Records from a dataset

--*--

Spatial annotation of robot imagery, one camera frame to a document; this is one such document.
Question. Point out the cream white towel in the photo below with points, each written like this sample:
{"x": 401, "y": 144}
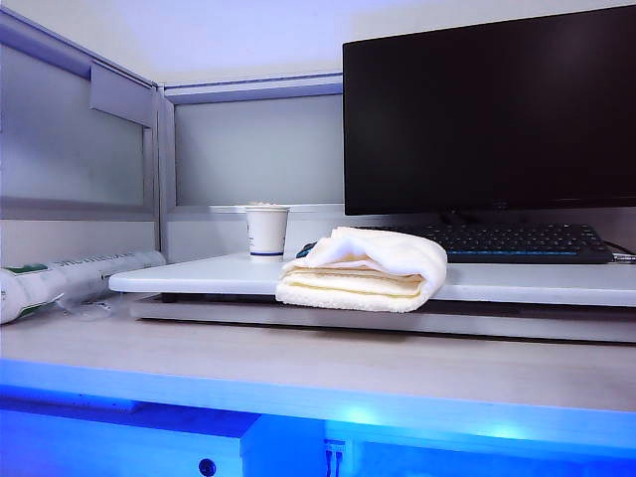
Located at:
{"x": 358, "y": 285}

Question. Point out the black and blue mouse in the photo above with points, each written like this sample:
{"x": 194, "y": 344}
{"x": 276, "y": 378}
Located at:
{"x": 304, "y": 251}

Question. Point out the white paper cup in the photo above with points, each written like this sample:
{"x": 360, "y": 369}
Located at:
{"x": 267, "y": 233}

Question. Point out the grey cubicle partition panel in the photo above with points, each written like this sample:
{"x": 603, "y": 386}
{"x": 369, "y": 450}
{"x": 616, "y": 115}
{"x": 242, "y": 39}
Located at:
{"x": 253, "y": 149}
{"x": 74, "y": 149}

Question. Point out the white desk riser platform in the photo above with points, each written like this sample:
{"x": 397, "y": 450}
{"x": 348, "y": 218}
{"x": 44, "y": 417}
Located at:
{"x": 208, "y": 278}

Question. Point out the black keyboard with blue stripe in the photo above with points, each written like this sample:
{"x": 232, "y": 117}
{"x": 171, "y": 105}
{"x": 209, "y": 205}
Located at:
{"x": 526, "y": 242}

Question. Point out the black computer monitor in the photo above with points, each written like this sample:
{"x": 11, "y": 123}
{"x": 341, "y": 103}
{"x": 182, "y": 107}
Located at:
{"x": 489, "y": 114}

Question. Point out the clear crumpled plastic wrapper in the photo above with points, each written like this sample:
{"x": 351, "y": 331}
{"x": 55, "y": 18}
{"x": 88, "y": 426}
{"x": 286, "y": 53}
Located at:
{"x": 87, "y": 309}

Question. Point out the white green plastic cup sleeve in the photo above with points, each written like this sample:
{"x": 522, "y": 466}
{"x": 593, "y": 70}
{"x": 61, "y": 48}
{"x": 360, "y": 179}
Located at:
{"x": 59, "y": 280}

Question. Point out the grey nameplate holder bracket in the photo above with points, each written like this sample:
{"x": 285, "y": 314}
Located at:
{"x": 121, "y": 97}

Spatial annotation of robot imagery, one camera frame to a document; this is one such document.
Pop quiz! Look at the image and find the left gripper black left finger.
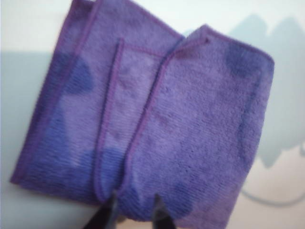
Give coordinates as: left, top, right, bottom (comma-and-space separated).
82, 192, 118, 229

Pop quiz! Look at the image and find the purple microfiber cloth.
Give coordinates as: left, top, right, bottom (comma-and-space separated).
9, 0, 275, 229

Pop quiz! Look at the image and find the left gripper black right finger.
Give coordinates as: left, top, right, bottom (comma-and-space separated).
152, 193, 178, 229

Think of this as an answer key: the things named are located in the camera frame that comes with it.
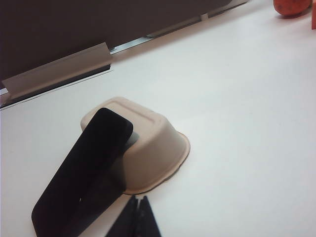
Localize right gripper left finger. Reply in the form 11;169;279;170
106;196;139;237

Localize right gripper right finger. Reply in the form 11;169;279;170
137;195;162;237

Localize black smartphone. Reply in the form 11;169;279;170
31;107;134;237

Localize beige pulp paper tray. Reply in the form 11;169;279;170
80;96;191;197

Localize grey fabric desk divider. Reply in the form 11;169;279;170
0;0;249;84

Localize orange round object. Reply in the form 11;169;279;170
273;0;312;18

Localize red box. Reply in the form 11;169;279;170
309;6;316;32

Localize white cable tray flap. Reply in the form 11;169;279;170
1;41;111;100

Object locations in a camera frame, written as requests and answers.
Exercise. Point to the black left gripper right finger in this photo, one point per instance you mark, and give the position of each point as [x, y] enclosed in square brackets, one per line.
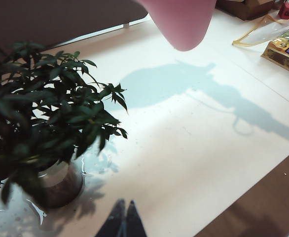
[134, 222]

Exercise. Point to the clear yellow-trimmed plastic bag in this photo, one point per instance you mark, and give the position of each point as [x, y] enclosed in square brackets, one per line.
[265, 32]

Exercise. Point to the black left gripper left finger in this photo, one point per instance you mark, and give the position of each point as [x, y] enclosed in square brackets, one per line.
[115, 222]

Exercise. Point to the beige desk partition panel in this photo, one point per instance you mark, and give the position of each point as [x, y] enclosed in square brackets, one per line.
[60, 19]

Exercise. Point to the pink plastic watering can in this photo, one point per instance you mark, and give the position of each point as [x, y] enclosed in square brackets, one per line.
[184, 24]

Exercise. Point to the yellow box of blocks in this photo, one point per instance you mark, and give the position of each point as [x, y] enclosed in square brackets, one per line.
[277, 58]

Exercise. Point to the red number cube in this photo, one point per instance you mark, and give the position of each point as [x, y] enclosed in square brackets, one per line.
[287, 10]

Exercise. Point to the green leafy plant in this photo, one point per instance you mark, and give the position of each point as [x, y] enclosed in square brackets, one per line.
[60, 98]

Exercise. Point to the brown cardboard box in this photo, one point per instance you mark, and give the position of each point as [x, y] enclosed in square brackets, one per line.
[248, 10]

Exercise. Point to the white inner plant pot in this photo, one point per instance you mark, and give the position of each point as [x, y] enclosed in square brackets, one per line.
[57, 176]

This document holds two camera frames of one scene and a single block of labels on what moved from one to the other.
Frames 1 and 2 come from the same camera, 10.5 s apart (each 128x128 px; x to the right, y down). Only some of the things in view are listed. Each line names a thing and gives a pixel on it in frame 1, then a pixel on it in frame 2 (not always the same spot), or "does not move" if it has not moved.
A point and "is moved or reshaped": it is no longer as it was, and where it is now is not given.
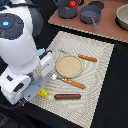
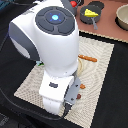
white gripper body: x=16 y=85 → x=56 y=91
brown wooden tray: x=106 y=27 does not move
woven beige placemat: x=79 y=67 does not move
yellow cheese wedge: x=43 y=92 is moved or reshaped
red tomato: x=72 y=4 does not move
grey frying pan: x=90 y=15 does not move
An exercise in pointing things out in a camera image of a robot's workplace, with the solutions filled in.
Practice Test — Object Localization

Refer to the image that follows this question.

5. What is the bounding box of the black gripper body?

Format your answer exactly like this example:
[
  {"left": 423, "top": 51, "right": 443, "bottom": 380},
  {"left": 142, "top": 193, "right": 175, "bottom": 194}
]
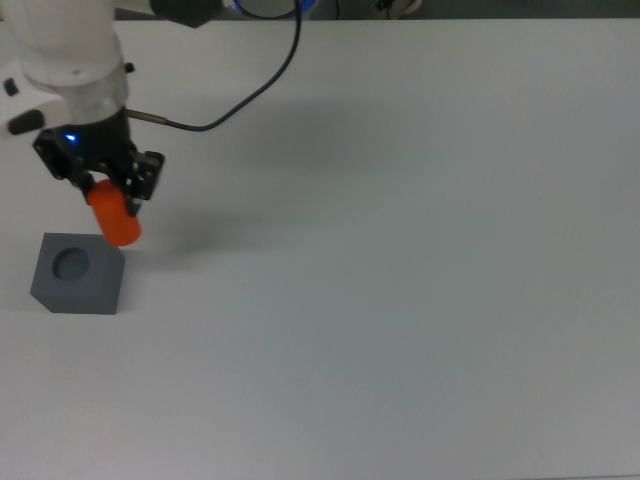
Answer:
[{"left": 63, "top": 106, "right": 138, "bottom": 185}]

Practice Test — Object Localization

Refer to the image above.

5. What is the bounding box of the orange cylinder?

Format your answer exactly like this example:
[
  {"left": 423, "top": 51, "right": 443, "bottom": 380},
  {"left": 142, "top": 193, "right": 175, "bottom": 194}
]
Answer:
[{"left": 86, "top": 179, "right": 144, "bottom": 249}]

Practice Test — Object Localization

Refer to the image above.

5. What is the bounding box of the grey block with round hole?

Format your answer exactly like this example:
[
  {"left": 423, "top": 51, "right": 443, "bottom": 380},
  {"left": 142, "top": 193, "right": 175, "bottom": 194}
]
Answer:
[{"left": 29, "top": 231, "right": 126, "bottom": 317}]

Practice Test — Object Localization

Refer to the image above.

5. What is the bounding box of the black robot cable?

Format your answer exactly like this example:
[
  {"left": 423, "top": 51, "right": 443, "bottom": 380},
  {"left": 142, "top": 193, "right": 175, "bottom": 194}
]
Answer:
[{"left": 124, "top": 0, "right": 305, "bottom": 134}]

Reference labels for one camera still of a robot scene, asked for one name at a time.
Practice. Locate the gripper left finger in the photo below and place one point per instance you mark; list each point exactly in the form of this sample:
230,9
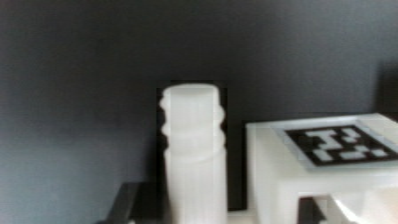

--*--

### Problem to work on
Find all the lines with "labels" in the data and copy them.

### Response to the task
This document holds two camera frames of one scene and a single block of labels on what moved from one to the other.
Reference labels for one camera still of a robot scene, asked for one name at a time.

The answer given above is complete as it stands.